### TASK DETAILS
Word for word, restate the lines from the start of the data below through the line containing "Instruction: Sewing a".

Records from a dataset:

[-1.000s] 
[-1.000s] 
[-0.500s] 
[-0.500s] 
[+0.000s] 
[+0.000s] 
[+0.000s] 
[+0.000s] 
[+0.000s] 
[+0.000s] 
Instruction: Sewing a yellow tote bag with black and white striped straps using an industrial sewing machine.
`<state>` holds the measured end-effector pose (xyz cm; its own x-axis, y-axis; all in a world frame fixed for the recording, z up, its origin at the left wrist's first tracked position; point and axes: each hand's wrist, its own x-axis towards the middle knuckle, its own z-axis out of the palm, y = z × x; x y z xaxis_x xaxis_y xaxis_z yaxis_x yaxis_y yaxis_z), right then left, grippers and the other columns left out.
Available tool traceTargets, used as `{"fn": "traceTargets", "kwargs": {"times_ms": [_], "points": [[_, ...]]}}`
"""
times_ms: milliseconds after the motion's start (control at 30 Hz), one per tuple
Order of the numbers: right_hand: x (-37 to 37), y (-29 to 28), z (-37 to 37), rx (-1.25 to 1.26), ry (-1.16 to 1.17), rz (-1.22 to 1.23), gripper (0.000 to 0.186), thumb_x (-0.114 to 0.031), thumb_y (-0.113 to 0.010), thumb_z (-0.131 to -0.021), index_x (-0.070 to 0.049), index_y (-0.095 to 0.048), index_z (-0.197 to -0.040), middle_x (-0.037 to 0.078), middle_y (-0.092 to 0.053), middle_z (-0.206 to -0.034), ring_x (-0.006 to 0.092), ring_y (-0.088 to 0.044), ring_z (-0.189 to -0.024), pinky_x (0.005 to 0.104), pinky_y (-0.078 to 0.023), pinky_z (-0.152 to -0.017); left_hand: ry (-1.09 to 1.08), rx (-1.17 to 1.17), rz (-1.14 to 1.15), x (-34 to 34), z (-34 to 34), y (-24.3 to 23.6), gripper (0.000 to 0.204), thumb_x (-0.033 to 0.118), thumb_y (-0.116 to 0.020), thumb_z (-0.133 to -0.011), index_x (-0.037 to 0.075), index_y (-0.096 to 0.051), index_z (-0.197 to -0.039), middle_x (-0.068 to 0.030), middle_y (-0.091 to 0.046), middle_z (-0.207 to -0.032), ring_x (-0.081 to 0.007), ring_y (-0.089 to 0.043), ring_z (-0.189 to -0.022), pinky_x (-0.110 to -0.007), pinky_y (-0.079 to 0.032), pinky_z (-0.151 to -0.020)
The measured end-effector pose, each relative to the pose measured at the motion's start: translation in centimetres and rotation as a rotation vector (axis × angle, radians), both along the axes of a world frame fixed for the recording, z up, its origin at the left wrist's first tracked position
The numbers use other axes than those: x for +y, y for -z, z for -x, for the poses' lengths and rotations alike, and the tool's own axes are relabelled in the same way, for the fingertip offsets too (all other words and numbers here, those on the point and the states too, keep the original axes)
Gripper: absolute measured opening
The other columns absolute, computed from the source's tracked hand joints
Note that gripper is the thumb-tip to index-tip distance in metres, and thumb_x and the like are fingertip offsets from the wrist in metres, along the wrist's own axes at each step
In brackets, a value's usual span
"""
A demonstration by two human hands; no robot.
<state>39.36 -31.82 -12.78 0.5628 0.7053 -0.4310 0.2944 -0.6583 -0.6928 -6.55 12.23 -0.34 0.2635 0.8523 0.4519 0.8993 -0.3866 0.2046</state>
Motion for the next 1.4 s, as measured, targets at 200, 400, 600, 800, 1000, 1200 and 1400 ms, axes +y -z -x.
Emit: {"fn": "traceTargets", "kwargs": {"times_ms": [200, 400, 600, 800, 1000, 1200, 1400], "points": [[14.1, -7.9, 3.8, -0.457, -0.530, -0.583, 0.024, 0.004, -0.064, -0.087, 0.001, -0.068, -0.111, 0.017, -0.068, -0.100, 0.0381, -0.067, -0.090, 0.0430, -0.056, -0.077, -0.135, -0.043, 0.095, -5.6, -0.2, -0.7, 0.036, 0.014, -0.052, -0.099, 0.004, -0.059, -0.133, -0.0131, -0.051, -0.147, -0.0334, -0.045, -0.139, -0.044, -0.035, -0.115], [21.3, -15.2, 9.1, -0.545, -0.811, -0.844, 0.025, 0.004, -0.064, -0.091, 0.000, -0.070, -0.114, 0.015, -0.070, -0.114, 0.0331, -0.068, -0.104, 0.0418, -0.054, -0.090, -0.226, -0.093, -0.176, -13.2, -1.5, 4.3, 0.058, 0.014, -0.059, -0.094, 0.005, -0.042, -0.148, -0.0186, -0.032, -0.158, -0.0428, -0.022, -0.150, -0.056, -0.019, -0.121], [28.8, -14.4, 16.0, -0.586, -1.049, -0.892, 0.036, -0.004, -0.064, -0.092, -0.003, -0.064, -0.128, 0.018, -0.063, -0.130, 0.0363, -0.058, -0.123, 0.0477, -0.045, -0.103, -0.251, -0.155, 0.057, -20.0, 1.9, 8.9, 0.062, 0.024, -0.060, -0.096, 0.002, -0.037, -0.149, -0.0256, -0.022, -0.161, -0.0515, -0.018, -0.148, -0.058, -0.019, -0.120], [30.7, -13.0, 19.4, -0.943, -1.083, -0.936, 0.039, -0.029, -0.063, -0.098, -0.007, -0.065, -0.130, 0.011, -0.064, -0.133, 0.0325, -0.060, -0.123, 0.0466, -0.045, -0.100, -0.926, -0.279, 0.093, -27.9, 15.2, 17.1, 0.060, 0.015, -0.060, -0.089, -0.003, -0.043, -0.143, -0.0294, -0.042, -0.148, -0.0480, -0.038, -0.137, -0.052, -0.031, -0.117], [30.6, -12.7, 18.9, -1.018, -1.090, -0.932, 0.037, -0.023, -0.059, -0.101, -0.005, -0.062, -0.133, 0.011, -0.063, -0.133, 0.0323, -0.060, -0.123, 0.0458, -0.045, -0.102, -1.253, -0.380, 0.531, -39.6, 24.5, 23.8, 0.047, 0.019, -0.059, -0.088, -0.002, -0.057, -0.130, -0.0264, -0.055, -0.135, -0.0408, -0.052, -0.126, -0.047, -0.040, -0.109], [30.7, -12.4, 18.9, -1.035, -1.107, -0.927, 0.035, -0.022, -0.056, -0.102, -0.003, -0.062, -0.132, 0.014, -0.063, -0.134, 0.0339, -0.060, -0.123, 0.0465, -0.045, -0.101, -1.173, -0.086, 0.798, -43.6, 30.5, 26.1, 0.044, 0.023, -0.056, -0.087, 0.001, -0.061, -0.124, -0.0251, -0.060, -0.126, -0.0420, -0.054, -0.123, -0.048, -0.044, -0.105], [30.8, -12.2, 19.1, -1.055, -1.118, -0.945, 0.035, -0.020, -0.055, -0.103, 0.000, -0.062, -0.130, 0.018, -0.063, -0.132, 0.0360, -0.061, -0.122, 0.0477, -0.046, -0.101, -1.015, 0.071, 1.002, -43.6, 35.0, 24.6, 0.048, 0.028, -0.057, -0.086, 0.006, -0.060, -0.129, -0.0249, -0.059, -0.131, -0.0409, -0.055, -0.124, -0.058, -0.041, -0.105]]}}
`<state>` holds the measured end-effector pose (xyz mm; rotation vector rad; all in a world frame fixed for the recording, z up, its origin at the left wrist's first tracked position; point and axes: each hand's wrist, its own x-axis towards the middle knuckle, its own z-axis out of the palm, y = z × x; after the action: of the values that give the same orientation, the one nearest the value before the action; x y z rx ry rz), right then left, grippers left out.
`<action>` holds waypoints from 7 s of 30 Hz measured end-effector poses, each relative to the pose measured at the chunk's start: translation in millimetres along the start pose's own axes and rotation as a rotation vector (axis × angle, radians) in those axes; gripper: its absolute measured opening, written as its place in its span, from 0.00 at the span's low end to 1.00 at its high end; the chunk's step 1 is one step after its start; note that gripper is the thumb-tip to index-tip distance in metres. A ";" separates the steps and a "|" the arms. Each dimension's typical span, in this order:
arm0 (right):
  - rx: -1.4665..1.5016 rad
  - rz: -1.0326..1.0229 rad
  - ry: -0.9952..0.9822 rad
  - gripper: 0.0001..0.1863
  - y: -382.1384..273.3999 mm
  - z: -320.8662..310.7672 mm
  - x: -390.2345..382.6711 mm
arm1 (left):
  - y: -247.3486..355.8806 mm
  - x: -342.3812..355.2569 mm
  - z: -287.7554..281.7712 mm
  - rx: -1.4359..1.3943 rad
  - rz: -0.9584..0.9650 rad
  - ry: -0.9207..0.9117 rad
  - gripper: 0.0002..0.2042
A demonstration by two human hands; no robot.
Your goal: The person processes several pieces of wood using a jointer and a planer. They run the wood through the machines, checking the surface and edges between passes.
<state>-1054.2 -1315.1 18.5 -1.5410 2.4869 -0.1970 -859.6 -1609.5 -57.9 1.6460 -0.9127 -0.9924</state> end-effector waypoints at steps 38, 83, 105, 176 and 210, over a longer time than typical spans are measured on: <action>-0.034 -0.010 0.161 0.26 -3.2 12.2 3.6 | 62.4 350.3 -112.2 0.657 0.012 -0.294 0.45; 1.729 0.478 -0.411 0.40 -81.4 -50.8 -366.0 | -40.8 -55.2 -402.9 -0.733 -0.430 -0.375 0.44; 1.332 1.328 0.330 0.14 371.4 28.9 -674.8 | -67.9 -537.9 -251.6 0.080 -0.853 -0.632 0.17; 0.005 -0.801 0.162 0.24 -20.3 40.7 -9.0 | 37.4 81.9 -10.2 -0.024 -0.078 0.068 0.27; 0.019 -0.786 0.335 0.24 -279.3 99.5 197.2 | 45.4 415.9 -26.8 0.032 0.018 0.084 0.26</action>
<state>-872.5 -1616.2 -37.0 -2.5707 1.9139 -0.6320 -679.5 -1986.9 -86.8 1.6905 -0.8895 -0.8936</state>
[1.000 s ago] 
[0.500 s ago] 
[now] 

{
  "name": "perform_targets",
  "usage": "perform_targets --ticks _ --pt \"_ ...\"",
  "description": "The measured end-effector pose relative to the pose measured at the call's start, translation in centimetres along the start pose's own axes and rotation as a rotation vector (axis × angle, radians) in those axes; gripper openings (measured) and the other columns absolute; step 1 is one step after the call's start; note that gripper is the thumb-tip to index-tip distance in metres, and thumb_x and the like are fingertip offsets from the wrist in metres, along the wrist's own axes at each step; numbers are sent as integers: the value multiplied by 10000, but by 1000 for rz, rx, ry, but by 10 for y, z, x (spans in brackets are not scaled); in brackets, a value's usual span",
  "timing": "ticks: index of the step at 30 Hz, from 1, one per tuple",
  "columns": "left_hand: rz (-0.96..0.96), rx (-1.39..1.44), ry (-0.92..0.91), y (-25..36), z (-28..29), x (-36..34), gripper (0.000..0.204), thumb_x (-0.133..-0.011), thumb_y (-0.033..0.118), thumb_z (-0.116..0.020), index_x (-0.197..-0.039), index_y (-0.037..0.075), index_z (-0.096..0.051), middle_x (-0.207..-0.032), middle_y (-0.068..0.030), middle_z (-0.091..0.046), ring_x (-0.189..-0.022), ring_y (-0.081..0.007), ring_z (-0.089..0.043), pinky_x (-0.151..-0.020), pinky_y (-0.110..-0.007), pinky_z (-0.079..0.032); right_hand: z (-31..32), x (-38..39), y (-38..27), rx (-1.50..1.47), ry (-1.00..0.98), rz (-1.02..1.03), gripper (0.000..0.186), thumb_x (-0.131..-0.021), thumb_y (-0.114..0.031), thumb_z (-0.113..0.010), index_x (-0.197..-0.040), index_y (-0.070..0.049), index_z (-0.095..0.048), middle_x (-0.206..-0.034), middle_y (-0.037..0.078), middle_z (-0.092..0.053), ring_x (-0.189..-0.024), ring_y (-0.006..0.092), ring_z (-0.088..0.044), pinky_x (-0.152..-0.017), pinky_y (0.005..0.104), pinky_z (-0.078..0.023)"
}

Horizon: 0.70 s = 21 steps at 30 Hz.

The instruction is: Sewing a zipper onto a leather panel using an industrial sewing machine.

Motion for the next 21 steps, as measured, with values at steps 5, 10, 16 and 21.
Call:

### RESPONSE AREA
[-1.000s] 
[-1.000s] 
[-0.500s] 
[-0.500s] 
[+0.000s] 
[+0.000s] 
[+0.000s] 
[+0.000s] 
[+0.000s] 
[+0.000s] 
Instruction: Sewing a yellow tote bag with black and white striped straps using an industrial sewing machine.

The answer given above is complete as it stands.